What insider transaction did WILLIAMS SONOMA INC (WSM) report for Laura Alber?

Laura Alber reported selling 20,000 Williams-Sonoma shares. The Form 4 shows multiple open-market sales of Common Stock on March 16, 2026, totaling 20,000 shares, executed across several price ranges as part of a pre-established Rule 10b5-1 trading plan.

At what prices did Laura Alber sell WSM shares in this Form 4 filing?

The reported sales occurred between roughly $181.66 and $185.54 per share. Individual line items show weighted-average prices, with detailed ranges from about $181.15 up to $186.00 across several transactions on March 16, 2026.

How many WSM shares does Laura Alber hold after the reported sales?

After the sales, Laura Alber directly held 786,537 shares. The filing also shows 33,799 additional shares held indirectly in the Williams‑Sonoma Stock Fund under the company 401(k) plan, based on a statement dated March 16, 2026.

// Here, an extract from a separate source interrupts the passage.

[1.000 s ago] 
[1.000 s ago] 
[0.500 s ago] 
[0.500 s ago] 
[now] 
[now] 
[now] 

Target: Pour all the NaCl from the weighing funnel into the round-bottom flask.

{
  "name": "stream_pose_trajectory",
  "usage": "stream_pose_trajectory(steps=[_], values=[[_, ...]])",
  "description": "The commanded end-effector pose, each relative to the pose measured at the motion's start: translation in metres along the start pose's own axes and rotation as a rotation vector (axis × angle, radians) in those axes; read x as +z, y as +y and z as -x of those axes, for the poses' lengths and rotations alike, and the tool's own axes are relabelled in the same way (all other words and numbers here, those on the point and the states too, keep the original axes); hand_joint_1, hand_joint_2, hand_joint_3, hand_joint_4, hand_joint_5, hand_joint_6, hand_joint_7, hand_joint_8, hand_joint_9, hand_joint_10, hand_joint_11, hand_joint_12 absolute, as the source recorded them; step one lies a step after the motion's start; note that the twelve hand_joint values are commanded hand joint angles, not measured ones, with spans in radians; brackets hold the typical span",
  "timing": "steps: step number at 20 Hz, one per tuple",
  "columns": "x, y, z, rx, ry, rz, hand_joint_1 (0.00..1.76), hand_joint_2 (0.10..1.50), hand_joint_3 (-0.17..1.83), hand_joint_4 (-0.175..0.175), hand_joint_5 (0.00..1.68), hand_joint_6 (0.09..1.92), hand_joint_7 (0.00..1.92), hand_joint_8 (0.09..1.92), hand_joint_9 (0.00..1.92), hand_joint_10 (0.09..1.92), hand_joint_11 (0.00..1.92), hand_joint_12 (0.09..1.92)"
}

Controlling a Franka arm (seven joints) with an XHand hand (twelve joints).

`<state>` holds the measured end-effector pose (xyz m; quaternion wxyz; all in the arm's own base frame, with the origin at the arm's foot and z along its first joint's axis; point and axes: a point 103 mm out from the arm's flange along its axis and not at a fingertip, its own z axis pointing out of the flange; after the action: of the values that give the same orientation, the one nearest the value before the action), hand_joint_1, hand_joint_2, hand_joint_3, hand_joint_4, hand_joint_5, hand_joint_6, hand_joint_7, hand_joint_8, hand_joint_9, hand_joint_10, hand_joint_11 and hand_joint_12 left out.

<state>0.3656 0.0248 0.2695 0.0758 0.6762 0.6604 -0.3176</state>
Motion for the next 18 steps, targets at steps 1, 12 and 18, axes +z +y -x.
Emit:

Was Laura Alber’s WSM share sale under a Rule 10b5-1 trading plan?

Yes, the sales were made under a Rule 10b5-1 trading plan. A footnote explains the transactions followed a trading plan adopted by Laura Alber on October 2, 2025, indicating the sales were pre-arranged rather than newly timed.

How many WSM share sale transactions are reported in this Form 4?

The Form 4 reports five separate sale transactions. All involve non-derivative Common Stock sold on March 16, 2026, plus one additional entry showing indirect holdings in the Williams‑Sonoma, Inc. Stock Fund within the company’s 401(k) plan.

What indirect WSM holdings does Laura Alber report in the Form 4?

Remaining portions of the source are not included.